Hi,
I have been trying to optimize a model using HyperOptSearch but have not been able to get search running when I pass in existing good model configurations. When I format the points to evaluate dictionary just like my space dictionary, the job just hangs (I launched before the long weekend and it has been hung the entire time without moving forward).

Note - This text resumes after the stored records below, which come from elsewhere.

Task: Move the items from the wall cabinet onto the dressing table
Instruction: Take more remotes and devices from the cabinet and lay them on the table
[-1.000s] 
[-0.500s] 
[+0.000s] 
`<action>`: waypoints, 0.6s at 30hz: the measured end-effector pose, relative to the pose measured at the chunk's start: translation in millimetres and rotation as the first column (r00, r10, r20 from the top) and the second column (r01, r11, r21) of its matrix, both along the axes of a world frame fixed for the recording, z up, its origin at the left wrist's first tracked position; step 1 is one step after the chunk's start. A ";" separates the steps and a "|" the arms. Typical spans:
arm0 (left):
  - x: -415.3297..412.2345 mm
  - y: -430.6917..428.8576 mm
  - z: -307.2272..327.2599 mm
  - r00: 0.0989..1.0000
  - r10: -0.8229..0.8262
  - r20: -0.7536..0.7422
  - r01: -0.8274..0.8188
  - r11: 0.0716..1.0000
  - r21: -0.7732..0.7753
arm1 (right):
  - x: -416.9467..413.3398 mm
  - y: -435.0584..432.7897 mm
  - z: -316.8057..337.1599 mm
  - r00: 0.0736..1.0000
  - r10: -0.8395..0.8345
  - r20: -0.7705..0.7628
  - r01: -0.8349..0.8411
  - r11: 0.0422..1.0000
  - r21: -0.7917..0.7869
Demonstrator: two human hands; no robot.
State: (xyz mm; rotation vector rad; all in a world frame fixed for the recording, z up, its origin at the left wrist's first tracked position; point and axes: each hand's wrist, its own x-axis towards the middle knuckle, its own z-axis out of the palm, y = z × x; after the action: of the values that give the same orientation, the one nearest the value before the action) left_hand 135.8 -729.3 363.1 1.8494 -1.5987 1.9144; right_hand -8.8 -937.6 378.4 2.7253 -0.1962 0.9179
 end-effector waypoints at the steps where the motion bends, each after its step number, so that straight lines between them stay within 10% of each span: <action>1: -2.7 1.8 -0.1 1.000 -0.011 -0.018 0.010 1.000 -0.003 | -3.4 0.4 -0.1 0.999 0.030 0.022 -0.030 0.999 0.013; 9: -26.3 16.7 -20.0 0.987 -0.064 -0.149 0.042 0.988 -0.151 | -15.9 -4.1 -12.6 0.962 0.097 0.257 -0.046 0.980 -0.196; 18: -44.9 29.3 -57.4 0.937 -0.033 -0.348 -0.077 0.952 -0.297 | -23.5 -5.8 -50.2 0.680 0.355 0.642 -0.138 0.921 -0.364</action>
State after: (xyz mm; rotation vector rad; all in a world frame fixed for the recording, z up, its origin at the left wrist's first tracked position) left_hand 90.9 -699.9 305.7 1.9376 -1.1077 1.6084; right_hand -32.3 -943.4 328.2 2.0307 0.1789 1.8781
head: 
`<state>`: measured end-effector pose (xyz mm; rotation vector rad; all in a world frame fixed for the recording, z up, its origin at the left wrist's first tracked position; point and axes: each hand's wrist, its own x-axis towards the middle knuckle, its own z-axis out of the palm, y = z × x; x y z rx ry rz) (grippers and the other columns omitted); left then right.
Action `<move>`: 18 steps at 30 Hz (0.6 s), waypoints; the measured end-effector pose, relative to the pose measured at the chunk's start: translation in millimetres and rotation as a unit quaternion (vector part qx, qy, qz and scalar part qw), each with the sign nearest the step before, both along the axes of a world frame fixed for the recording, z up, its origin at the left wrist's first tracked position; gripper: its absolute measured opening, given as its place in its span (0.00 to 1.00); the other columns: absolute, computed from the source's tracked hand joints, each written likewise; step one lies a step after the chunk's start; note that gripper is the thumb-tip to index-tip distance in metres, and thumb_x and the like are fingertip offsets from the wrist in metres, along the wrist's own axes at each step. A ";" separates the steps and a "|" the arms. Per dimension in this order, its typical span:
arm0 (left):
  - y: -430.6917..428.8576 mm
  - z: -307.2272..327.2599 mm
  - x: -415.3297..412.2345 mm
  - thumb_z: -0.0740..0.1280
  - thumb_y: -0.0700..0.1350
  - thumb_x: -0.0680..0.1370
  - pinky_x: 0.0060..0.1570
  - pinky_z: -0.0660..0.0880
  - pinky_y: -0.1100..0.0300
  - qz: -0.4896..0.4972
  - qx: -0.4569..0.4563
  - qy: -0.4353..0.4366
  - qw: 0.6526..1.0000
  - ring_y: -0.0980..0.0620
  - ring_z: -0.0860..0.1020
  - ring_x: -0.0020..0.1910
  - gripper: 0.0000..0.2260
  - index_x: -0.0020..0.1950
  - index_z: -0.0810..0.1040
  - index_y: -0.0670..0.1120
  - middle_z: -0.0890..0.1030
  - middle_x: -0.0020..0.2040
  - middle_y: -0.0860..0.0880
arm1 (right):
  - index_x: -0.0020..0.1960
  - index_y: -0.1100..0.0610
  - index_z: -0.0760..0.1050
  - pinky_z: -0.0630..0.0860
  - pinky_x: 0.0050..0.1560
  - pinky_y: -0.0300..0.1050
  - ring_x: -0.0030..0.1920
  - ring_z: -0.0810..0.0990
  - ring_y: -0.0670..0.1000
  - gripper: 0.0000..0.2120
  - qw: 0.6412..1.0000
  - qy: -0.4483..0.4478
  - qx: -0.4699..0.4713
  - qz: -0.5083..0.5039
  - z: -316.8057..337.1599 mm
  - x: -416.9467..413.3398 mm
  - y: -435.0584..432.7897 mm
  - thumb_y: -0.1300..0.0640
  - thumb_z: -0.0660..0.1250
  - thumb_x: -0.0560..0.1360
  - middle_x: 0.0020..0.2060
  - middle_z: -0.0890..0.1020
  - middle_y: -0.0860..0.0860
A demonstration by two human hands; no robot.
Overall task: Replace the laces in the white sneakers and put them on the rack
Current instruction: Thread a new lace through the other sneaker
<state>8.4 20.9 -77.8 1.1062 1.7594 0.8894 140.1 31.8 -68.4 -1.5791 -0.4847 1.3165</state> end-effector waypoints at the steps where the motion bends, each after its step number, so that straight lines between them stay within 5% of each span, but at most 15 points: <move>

If I instead to collapse the dictonary into a single level dictionary using “outer_key/inner_key” strategy the script fails with a “ValueError: HyperOpt encountered a GarbageCollected switch argument.”
my tuning function looks like this:
def tune_direct_model_asha(search_space, num_samples=10,
n_parallel=1,use_gpu=True,
resources_per_worker={"CPU": 10, "GPU": 1},
storage_path="./results", name=None,
points_to_evaluate=None):
num_epochs=50
scheduler = ASHAScheduler(max_t=num_epochs,
grace_period=2,
reduction_factor=2,
metric="val_H_v",
mode="min",)
scaling_config = ScalingConfig(
num_workers=n_parallel, use_gpu=use_gpu, resources_per_worker=resources_per_worker
)
run_config = RunConfig(
storage_path=storage_path,
name=name,
checkpoint_config=CheckpointConfig(
num_to_keep=2,
checkpoint_score_attribute="val_H_v",
checkpoint_score_order="min",
),
callbacks=[WandbLoggerCallback(project=search_space['wandb_prefix'])]
)
# Define a TorchTrainer without hyper-parameters for Tuner
ray_trainer = TorchTrainer(
train_direct_model,
scaling_config=scaling_config,
run_config=run_config,
)
hyperopt_search = HyperOptSearch(
search_space,
metric="val_H_v",
mode="min",
points_to_evaluate=points_to_evaluate)
tuner = Tuner(
ray_trainer,
tune_config=TuneConfig(
search_alg=hyperopt_search,
num_samples=num_samples,
scheduler=scheduler,
),
# param_space={"train_loop_config":search_space},
)
return(tuner.fit())
My space is defined as follows:
space = {'train_loop_config':{
'Architecture': tune.choice([
{'A1_MegaBlocks':1,
'A1_wsets':[tune.randint(3, 50) for i in range(1)],
'A1_dsets':[1 for i in range(1)],
'A1_batchsize':32,
},
{'A2_MegaBlocks':2,
'A2_wsets':[tune.randint(3, 50) for i in range(2)],
'A2_dsets':[tune.randint(1, 4) for i in range(2)],
'A2_batchsize':32,
},
]
),
'flanking_nt': tune.randint(0, 50),
'lr': tune.loguniform(1e-9, 1e-1),
'k': tune.randint(10,40),
'embed_dim': tune.randint(10,40),
'weight_decay': tune.loguniform(1e-9, 1e-1),
'wandb_prefix': name,
'workers':8,
'verbose':False,
'debug':False,
}}
and my
previous model version is defined as follows:
old_model = [
{'train_loop_config':{
'Architecture': {
'A2_MegaBlocks':2,
'A2_wsets':[11,11],
'A2_dsets':[1,4],
'A2_batch_size':32,
},
'flanking_nt': 30,
'lr': 0.001,
'k': 32,
'embed_dim': 32,
'weight_decay': 1e-2,
'wandb_prefix': 'Fast_test_overfitting_14',
'workers':8,
'verbose':False,
'debug':False,
}} # Hung
]
I also tried defining the space using the HyperOptSearch library sampling functions and had the same issues.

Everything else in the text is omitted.